Folks, I volunteered last week to write a proof of concept for a colleague
to display a sequence of "screens/views" in a single-page app that talks to
a REST service. Getting the beginners part going with service calls and
binding went surprisingly well and I got a bit excited, until it started to
grow.

Once I needed to toggle the visibility of views, have multiple controllers
in multiple files, have global data, share data between controllers or use
events between controllers everything went a bit haywire. All of the things
I just described are bread and butter in any respectable development
language and environment. For each of these issues I spent hours searching
for the correct technique, but I mostly find long threads of  arguments and
hundreds of samples which are all slightly different. I can't find any
reliable and trustworthy guidance about how to structure a serious app in
AngularJS. The documentation of non-trivial coding techniques is so verbose
and cryptic with incomprehensible syntax and nesting of injectors, services
and factories that it feels like I'm trying to climb a man made mountain
like Finnegans Wake <https://en.wikipedia.org/wiki/Finnegans_Wake>. Dozens
and dozens of code snippets I tried either silently killed the app or did
nothing, like trying to build a house of cards blindfolded. Lord help
anyone who has succeeded in writing a significant client-side application
this way, how did you do it?!

So over a few days of battling these issues in the absence of an IDE I have
decided that AngularJS is more than my patience and sanity can take.
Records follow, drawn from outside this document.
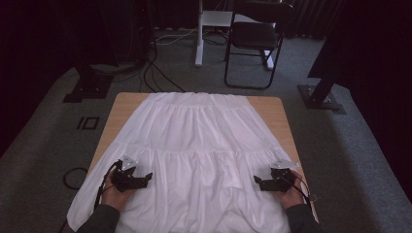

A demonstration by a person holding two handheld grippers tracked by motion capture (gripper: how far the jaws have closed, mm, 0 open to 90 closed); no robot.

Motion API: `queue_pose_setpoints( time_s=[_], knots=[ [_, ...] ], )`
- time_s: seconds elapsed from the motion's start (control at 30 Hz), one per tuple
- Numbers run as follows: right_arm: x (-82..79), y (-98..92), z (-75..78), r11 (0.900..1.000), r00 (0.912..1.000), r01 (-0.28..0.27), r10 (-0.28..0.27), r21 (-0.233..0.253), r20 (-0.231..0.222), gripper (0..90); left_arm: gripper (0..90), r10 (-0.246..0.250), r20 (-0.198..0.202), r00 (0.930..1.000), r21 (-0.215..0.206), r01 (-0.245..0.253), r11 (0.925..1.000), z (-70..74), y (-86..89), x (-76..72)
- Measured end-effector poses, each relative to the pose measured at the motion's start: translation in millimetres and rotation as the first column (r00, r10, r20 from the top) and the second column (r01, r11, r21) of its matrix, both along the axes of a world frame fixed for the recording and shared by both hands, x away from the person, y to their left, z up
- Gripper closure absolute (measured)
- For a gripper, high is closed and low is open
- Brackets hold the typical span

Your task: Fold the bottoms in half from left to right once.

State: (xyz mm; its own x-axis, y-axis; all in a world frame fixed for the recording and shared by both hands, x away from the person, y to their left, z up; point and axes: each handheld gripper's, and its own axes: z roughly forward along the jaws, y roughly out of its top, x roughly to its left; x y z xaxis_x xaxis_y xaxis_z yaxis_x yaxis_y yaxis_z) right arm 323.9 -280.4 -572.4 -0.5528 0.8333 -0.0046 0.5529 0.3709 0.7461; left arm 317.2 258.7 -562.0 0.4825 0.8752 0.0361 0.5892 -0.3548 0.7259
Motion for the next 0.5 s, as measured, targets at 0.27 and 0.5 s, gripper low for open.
queue_pose_setpoints(
  time_s=[0.27,0.5],
  knots=[
    [-0.2,-0.1,0.0,1.0,1.0,0.005,-0.005,0.001,0.001,11.6,16.4,0.004,0.002,1.0,-0.001,-0.004,1.0,0.1,0.2,0.2],
    [-0.3,-0.1,-0.1,1.0,1.0,0.004,-0.004,0.001,0.001,11.5,20.3,-0.026,-0.003,0.9997,0.002,0.026,0.9997,2.7,3.0,0.0]
  ],
)
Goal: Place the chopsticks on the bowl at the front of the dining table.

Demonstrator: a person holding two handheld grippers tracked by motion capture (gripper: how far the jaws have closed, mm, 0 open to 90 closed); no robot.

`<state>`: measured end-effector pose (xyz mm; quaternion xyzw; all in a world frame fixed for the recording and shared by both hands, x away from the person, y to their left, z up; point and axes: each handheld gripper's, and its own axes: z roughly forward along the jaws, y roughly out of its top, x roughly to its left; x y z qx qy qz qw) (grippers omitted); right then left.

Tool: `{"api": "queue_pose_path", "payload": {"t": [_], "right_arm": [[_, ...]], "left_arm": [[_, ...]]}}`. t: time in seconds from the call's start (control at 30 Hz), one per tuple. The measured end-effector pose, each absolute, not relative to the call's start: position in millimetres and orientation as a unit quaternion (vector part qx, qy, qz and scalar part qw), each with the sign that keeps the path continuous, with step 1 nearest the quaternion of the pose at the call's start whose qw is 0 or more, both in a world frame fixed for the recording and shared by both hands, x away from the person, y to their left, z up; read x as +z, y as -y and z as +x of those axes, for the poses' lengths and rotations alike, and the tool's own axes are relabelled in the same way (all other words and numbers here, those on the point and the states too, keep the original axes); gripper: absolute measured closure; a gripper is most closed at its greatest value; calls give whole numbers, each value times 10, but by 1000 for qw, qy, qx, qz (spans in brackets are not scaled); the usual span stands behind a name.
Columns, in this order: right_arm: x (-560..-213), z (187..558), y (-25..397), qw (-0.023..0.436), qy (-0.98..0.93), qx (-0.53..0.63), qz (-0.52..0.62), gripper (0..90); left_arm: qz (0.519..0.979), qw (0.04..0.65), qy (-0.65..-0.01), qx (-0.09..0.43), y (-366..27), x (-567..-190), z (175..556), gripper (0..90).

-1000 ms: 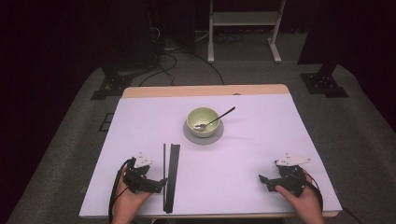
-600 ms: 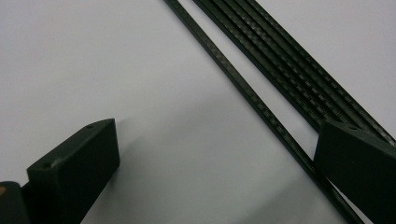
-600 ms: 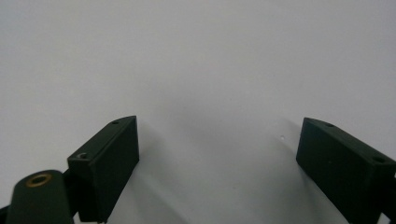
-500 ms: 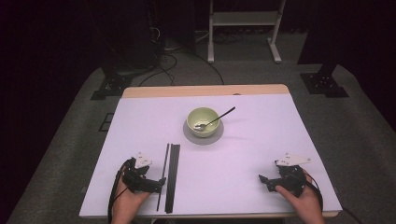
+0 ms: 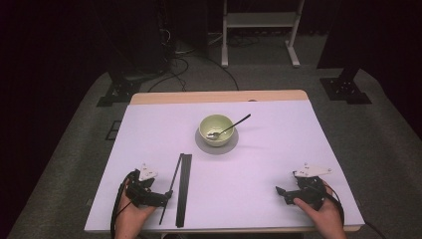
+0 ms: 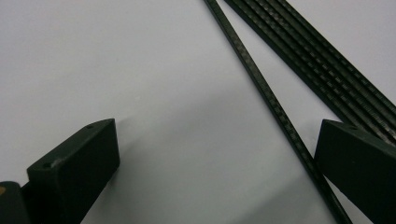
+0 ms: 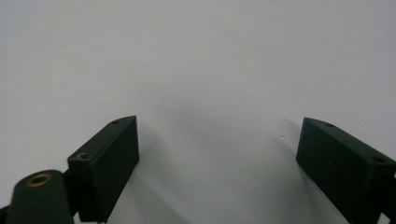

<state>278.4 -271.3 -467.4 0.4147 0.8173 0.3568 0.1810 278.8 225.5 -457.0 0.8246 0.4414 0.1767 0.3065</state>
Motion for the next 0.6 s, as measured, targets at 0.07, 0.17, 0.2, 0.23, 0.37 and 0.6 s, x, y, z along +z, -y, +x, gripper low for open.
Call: {"api": "queue_pose_path", "payload": {"t": [0.07, 0.17, 0.2, 0.23, 0.37, 0.6], "right_arm": [[-4674, 2784, 2713, 181, -817, 357, 415, 115], [-4674, 2784, 2713, 181, -817, 357, 414, 115], [-4674, 2784, 2713, 181, -817, 357, 414, 115], [-4674, 2784, 2713, 181, -817, 357, 414, 115], [-4674, 2784, 2713, 181, -817, 357, 414, 115], [-4674, 2784, 2713, 181, -817, 357, 414, 115]], "left_arm": [[825, 305, -442, 177, -2271, -4568, 2782, 0], [823, 304, -446, 179, -2304, -4566, 2775, 0], [821, 304, -448, 180, -2319, -4566, 2773, 0], [821, 304, -448, 180, -2319, -4566, 2773, 0], [821, 300, -451, 182, -2349, -4560, 2777, 0], [819, 297, -455, 185, -2392, -4554, 2784, 0]]}}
I'm
telling my colleague that although my demo is technically possible, it
could take weeks of heartache and research to produce something that I
could causally knock-up in one afternoon with a "real" language and IDE.
Overall, I'm also abandoning the demo because I feel that writing
monolithic client-side apps in JavaScript frameworks is an evolutionary
dead-end, and I pray that the future history books will prove me right.